Harrison said the event was set to commemorate Dr. King who was killed by Alton-born assassin James Earl Ray in April 1968 while in Memphis, Tennessee.

Many of the items discussed predated Dr. King's rise to national prominence. Charlotte Johnson's informational lecture regarding Rocky Fork Church, which was used as part of the Underground Railroad in the area around Camp Warren Levis in Godfrey.

The church acted as a way station for escaped slaves, and many of them were able to attain jobs and own property due to the efforts and network of that church.

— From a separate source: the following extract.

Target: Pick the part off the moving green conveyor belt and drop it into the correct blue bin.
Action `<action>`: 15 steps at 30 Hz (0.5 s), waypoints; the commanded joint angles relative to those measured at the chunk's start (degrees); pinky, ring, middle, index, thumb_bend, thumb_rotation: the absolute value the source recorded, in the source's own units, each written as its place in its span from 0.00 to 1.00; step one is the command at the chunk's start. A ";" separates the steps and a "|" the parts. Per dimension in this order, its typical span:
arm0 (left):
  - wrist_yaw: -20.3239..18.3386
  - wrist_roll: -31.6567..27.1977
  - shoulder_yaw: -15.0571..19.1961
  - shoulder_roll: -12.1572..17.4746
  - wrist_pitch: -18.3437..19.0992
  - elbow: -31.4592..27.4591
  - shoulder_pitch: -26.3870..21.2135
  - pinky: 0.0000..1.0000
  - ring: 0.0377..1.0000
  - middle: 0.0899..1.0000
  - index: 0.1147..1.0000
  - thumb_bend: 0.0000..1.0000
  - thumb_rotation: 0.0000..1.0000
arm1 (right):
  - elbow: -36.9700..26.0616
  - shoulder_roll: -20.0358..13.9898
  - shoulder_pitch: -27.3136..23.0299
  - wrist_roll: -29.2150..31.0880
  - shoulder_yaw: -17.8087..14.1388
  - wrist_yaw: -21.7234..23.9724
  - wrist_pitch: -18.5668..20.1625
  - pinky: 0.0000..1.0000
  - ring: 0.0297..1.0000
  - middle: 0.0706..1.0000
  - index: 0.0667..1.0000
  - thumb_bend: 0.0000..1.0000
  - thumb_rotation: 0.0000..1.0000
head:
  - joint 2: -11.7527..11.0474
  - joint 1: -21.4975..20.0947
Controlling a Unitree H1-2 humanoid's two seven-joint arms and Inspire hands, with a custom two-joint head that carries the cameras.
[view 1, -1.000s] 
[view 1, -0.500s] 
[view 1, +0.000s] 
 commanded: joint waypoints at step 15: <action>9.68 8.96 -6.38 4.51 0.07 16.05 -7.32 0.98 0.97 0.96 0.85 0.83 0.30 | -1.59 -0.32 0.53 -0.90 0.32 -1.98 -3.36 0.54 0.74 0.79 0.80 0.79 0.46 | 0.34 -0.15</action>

Partially because of that history, Rocky Fork Church has been destroyed several times, including as recently as 1988 when it was burnt down by a vandal who believed it to be used as a place for devil worshippers, and in the 1970s by teenagers. Charlotte Johnson, who helped compile 20th Century African American Leaders in Alton, which used as the principal resource for Black History Month profiles and coverage, also played a French composition inspired by that church and its history.

Harold Johnson also spoke at the event. He and his wife moved from Los Angeles, where Harold Johnson had above top secret clearance as a machinist and taught business as one of the first thousand African American men to hold a master's degree in America, to his hometown of Alton, where he was told he'd never make it as a machinist and was forced to sell loads of coal at 32 cents a ton, and attempted to get a place in Fairmont.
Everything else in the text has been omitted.